• _Task to carry out_: The answer must consist of every line below that contains the word "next".

• _Recorded information_:
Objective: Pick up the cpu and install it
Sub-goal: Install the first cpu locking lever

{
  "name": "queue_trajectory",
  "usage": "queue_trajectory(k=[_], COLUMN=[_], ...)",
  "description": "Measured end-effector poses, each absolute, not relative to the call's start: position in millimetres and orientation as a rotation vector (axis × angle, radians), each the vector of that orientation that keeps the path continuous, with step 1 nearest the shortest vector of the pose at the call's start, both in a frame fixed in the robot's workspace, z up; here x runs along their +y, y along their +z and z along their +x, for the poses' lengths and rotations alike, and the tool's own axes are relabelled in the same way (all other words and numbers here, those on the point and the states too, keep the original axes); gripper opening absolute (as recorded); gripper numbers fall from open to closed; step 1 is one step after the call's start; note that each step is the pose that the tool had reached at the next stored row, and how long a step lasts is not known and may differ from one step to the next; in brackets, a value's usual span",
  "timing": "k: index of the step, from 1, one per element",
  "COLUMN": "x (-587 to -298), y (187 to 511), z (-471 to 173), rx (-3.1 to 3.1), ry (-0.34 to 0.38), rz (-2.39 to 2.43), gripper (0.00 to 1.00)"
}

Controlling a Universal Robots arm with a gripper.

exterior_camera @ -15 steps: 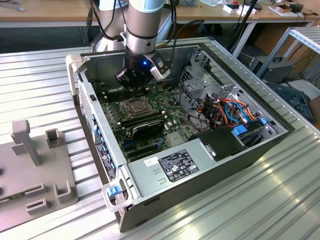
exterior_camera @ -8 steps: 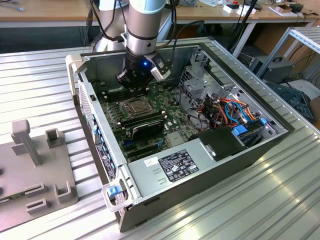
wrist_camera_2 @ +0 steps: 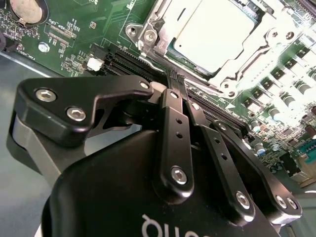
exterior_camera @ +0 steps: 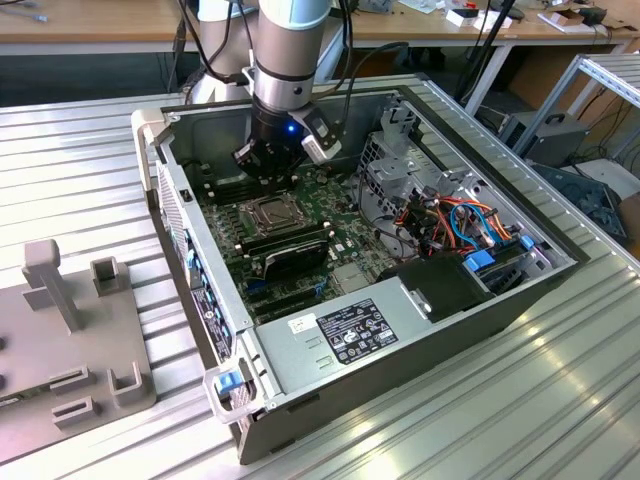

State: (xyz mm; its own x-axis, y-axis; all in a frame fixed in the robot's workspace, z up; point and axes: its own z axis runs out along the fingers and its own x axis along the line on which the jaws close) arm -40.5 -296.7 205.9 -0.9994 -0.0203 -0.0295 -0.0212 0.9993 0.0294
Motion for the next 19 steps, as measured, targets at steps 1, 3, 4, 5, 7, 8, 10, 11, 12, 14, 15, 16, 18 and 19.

• _Result of the task_:
  "description": "Measured end-effector poses, each absolute, not relative to the call's start: position in millimetres and orientation as a rotation vector (axis × angle, radians), each the vector of that orientation that keeps the path continuous, with step 1 nearest the shortest vector of the pose at the call's start, both in a frame fixed in the robot's workspace, z up; here x runs along their +y, y along their +z and z along their +x, for the poses' lengths and rotations alike, and the tool's own axes are relabelled in the same way (all other words and numbers here, those on the point and the states too, keep the original axes); gripper opening absolute (as recorded); gripper numbers fall from open to closed; step 1 is one step after the call's start; note that each step is the pose that the tool had reached at the next stored row, and how long a step lasts is not known and may differ from one step to the next; in brackets, a value's usual span",
Motion for the next 19 steps, as measured, targets at steps 1, 3, 4, 5, 7, 8, 10, 11, 12, 14, 15, 16, 18 and 19.

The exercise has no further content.